# PROBLEM DESCRIPTION:
From the data that follows, print exactly the lines starting at the one containing "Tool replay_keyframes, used" and ending at the one containing "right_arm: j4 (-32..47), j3"; include both of them and nothing more.

====

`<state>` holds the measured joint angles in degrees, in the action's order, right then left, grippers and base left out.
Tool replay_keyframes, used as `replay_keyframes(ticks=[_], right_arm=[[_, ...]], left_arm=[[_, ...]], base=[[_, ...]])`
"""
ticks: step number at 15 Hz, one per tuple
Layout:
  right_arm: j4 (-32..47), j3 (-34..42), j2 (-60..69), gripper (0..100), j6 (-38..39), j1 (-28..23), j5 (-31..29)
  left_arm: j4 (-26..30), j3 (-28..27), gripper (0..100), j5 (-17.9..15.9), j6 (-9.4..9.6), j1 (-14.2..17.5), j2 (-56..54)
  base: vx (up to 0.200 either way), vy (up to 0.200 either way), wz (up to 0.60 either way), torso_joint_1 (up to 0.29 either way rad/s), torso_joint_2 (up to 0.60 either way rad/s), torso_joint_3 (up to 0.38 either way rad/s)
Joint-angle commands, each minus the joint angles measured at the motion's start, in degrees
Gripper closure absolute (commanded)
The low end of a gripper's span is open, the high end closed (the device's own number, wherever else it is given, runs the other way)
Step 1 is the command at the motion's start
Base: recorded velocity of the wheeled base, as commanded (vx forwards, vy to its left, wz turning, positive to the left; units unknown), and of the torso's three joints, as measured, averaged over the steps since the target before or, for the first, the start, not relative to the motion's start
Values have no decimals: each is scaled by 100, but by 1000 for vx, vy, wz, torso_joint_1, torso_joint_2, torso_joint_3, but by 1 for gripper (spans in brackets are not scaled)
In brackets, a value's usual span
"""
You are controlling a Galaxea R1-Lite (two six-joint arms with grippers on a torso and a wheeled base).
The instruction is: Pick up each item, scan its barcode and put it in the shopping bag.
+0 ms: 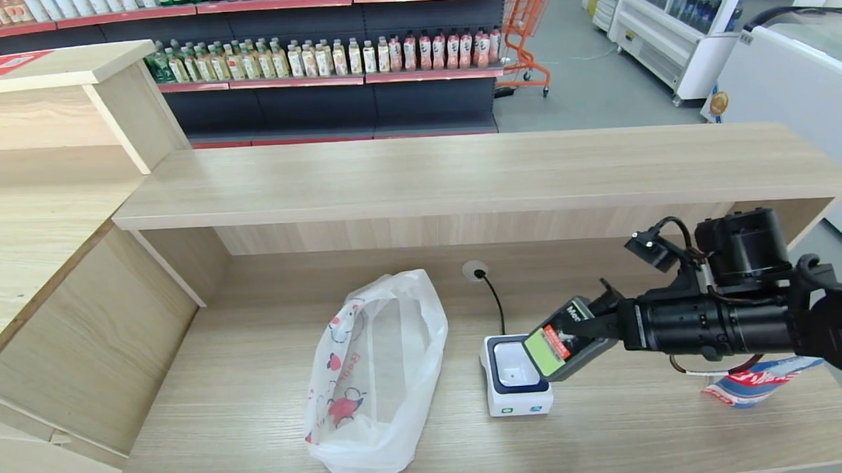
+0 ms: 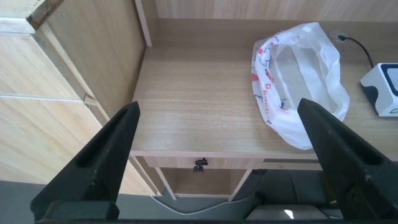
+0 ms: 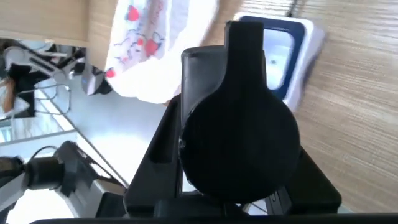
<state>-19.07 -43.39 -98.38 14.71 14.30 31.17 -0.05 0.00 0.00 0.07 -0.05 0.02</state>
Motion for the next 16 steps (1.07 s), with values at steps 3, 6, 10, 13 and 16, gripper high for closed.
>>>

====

# TASK RESPONSE:
Tool replay_keyframes, used as `replay_keyframes(ticks=[_], right_arm=[[_, ...]], left_arm=[[_, ...]], base=[[_, ...]])`
"""
ticks: step number at 15 Hz, one per tuple
Layout:
  right_arm: j4 (-32..47), j3 (-34..42), j2 (-60..69), gripper (0..100), j6 (-38..39), j1 (-28..23), j5 (-31..29)

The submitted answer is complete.